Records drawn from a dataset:
⁂

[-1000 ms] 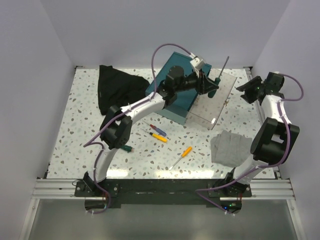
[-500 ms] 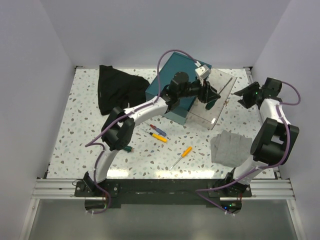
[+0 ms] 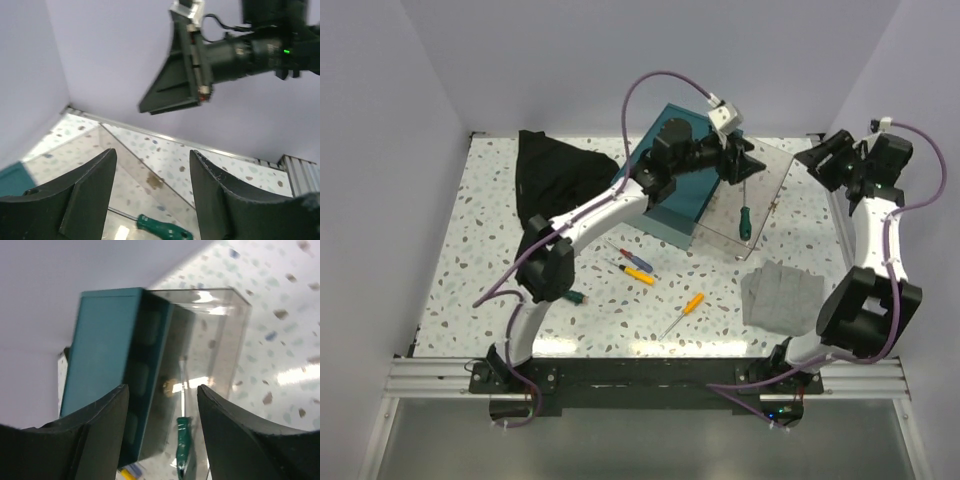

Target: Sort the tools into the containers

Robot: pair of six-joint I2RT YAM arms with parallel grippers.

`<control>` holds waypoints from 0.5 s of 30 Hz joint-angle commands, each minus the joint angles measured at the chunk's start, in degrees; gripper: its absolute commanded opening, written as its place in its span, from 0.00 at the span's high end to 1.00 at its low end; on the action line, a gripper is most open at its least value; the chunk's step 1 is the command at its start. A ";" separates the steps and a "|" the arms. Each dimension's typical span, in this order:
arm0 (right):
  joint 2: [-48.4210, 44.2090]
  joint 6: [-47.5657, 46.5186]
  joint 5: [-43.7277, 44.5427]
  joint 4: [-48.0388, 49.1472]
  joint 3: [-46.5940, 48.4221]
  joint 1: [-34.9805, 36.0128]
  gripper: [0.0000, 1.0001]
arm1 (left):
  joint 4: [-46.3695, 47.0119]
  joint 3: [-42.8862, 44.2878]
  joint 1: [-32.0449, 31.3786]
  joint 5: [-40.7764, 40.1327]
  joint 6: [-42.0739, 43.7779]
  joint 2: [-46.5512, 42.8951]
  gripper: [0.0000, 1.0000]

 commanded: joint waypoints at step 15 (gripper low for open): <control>-13.65 -93.52 14.05 -39.00 -10.89 67.62 0.36 | -29.13 -40.53 31.80 -6.69 19.15 -60.67 0.20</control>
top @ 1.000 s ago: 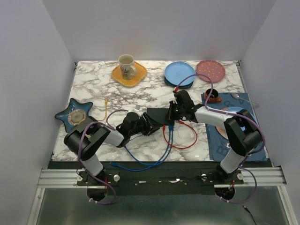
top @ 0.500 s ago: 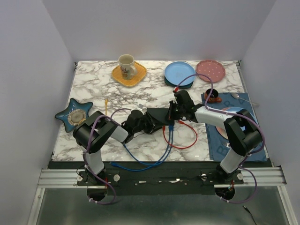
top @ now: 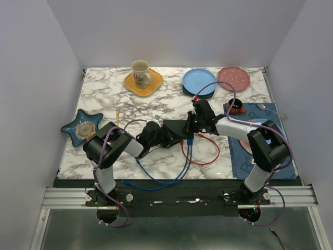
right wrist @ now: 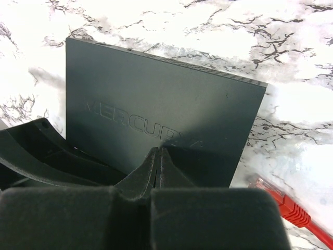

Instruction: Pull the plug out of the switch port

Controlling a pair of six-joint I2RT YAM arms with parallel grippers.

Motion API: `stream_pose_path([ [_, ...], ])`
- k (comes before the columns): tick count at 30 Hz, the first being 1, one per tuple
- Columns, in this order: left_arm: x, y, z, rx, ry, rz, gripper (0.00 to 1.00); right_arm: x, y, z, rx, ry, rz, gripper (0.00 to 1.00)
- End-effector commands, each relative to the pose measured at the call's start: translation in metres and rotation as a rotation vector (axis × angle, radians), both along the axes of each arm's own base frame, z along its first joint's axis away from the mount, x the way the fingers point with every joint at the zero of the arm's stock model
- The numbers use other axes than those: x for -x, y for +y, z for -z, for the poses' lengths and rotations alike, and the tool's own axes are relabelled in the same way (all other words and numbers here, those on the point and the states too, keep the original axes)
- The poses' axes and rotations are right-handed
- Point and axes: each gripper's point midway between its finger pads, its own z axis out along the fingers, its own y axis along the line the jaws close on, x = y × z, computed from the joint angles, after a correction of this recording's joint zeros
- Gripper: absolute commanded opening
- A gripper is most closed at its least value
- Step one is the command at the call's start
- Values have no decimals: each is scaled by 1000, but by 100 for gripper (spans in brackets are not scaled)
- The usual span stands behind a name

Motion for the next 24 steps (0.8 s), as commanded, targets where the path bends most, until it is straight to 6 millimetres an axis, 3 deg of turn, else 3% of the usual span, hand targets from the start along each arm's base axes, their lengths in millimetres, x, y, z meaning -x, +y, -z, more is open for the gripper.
stream_pose_path([
  [1,3,0,18,-34,29,14,39,7,-9,22,58,61,4,1],
  [8,11,3,31,-36,69,14,37,7,-11,22,64,59,5,1],
  [16,8,18,40,-158,75,-26,52,8,-11,22,64,61,6,1],
  [24,17,28,55,-267,129,-32,55,7,-10,21,60,60,6,1],
])
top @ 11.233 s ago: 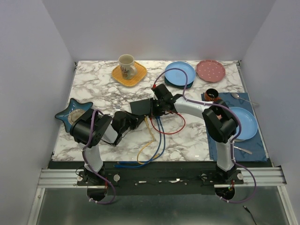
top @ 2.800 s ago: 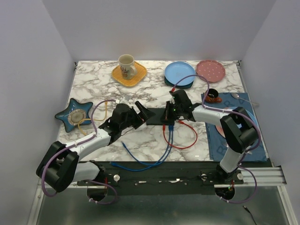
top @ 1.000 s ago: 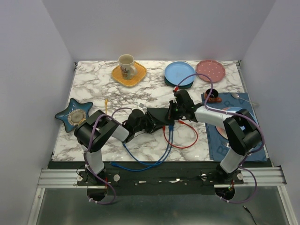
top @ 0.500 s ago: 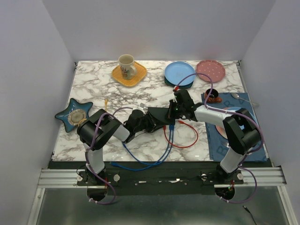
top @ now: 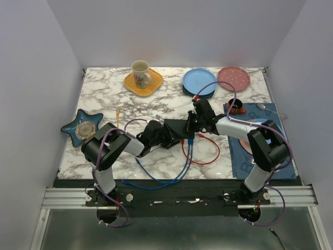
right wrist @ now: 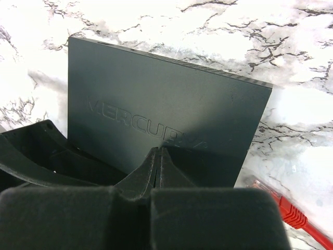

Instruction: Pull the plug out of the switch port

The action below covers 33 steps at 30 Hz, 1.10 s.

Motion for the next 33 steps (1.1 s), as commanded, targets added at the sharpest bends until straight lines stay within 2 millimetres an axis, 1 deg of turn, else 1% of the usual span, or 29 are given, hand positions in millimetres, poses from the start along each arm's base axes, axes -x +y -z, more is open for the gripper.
stream_pose_path([
  [1,19,24,47,-188,122,-25,55,8,-10,21,62,60,5,1],
  [3,18,24,47,-189,124,-29,57,7,-10,20,60,57,5,1],
  [8,15,18,45,-180,124,-27,57,9,-10,22,61,62,5,1],
  [11,16,14,46,-178,129,-17,54,8,-10,21,59,60,5,1],
  [12,16,13,47,-178,132,-15,51,8,-10,21,60,61,5,1],
  [18,16,11,51,-179,140,-13,45,8,-9,22,55,64,4,1],
  [28,13,8,50,-141,149,-38,44,11,-8,23,44,70,-2,1],
  [30,10,4,43,-83,150,-59,43,13,-8,25,42,75,-4,1],
  [33,10,4,41,-51,162,-81,43,15,-7,26,37,81,-6,1],
])
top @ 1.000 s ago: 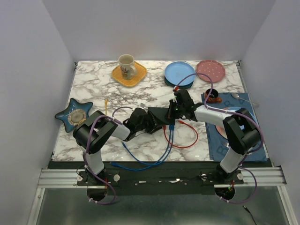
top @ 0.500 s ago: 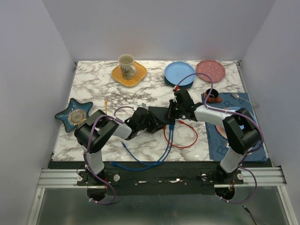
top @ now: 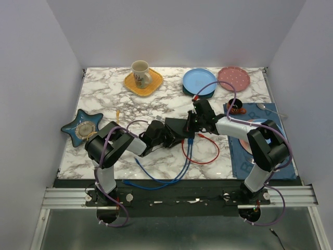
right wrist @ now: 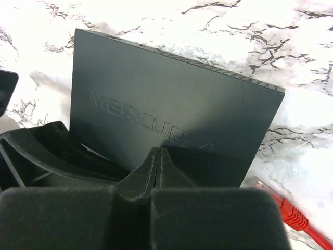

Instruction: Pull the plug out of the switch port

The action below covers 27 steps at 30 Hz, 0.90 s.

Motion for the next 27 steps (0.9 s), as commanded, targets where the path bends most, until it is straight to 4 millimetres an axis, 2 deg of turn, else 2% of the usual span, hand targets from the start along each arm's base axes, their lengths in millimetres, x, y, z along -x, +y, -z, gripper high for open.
stream_pose_path([
  [1,14,15,36,-56,108,-56,42,16,-8,27,41,85,-6,1],
  [8,6,25,33,-37,112,-162,41,18,-6,29,26,92,-6,1],
  [14,-6,33,28,-42,86,-249,44,17,-5,28,17,94,-5,1],
  [19,-15,28,22,-91,52,-274,45,17,-4,27,15,90,-5,1],
  [27,-12,23,30,-117,67,-246,44,18,-6,29,20,92,-4,1],
])
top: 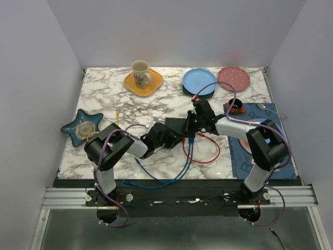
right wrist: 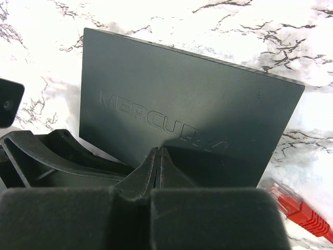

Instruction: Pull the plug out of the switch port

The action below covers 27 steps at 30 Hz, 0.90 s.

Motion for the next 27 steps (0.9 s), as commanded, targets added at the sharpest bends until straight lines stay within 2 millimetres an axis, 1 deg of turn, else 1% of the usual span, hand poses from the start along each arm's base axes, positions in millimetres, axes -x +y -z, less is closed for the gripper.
stream_pose_path([
  [1,-2,19,31,-136,31,-53,43,16,-12,28,56,82,2,1],
  [2,-2,20,32,-141,34,-55,43,16,-12,28,56,82,2,1],
  [3,-2,20,33,-143,37,-52,40,16,-12,29,58,82,2,1],
  [6,1,18,36,-146,44,-35,35,15,-12,28,59,79,4,1],
  [8,3,16,37,-143,47,-11,34,16,-12,29,62,81,2,1],
  [11,5,18,43,-156,56,-6,34,16,-13,30,65,81,3,1],
  [14,4,17,42,-157,51,-8,34,16,-12,30,61,83,1,1],
  [15,3,17,42,-160,51,-9,28,16,-12,30,61,84,3,1],
  [17,3,17,43,-171,51,-7,20,17,-13,30,62,85,3,1],
  [18,3,17,44,-173,53,-7,11,17,-13,30,63,83,5,1],
  [21,4,19,45,-176,57,-10,0,17,-13,29,63,81,3,1],
  [26,6,23,47,-189,62,-6,0,15,-13,22,55,68,11,1],
  [27,8,25,48,-194,66,-4,0,14,-13,15,47,53,9,1],
])
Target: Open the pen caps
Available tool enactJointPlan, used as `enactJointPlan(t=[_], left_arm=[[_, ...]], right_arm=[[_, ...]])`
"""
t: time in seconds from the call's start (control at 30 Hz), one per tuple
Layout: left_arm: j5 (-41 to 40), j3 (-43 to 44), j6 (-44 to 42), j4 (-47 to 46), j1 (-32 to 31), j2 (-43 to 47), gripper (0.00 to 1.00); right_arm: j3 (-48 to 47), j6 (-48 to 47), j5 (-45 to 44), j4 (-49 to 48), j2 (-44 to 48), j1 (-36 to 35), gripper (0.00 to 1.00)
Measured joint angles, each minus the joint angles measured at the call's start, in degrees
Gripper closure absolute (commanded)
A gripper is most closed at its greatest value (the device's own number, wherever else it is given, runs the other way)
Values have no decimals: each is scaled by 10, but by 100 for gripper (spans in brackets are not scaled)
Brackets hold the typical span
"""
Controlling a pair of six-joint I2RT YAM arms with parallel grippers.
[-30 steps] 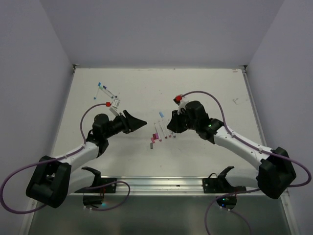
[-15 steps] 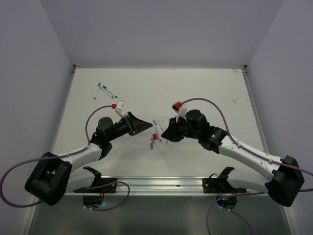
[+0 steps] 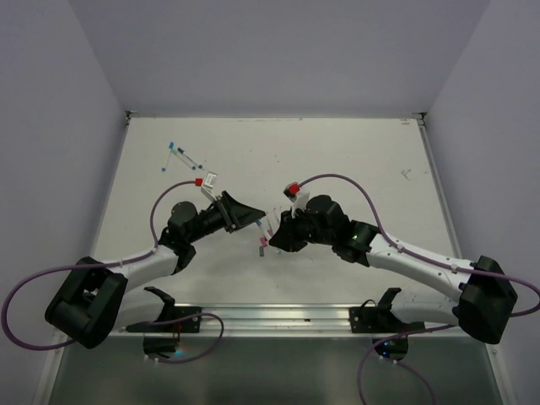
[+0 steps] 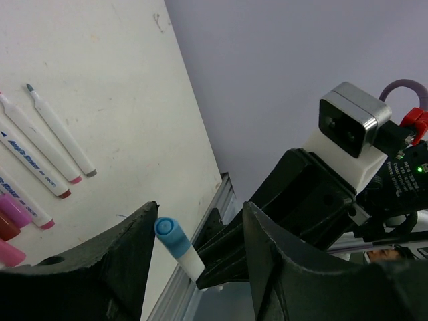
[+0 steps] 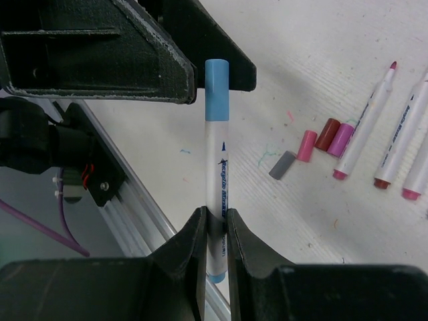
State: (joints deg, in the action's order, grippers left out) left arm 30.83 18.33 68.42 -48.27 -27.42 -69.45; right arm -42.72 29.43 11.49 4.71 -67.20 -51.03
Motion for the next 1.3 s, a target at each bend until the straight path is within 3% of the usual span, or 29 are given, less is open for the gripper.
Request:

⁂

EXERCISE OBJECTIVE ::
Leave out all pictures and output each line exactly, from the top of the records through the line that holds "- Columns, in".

ANSWER TO THE EXERCISE ::
[-1000 ms] 
[-500 ms] 
[+0 ms] 

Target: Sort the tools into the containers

Robot: pair of six-joint I2RT YAM arms with parallel grippers.

`<control>` holds waypoints from 0.5 s of 30 Hz joint-angle commands, each minus the joint angles measured at the chunk's start, in degrees; gripper: its absolute commanded opening, written as its place in its span, from 0.00 at the span's high end to 1.00 at its low end; on the action line, a gripper is most open at its least value; the chunk's step 1 is the command at its start. A ";" separates the steps and a "|" the arms. Each dimension's typical span, in this order:
arm0 (right):
  joint 2: [-48.4210, 44.2090]
  joint 6: [-47.5657, 46.5186]
  joint 5: [-43.7277, 44.5427]
  joint 4: [-48.0388, 49.1472]
  joint 3: [-46.5940, 48.4221]
  joint 1: [-34.9805, 36.0128]
  gripper: [0.0000, 1.0001]
arm1 (left):
  joint 4: [-46.3695, 47.0119]
  joint 3: [-42.8862, 44.2878]
  joint 1: [-32.0449, 31.3786]
  joint 5: [-40.7764, 40.1327]
  joint 6: [-42.0739, 43.7779]
  joint 2: [-46.5512, 42.8951]
  gripper: [0.0000, 1.0000]

 commanded: joint waypoints at step 15 (gripper low for open): <control>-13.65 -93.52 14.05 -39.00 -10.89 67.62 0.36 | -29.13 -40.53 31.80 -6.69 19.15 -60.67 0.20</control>
top @ 1.000 s ago: 
top @ 0.500 s ago: 
top @ now: 
right wrist @ now: 

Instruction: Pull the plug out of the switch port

Controlling a pair of six-joint I2RT YAM arms with parallel grippers.

Motion API: `stream_pose_path([ [_, ...], ])`
- k (comes before the columns): tick count at 30 Hz, the first being 1, one per tuple
- Columns, in this order: left_arm: x, y, z, rx, ry, rz, gripper (0.00 to 1.00); right_arm: x, y, z, rx, ry, rz, gripper (0.00 to 1.00)

The exercise requires no additional answer.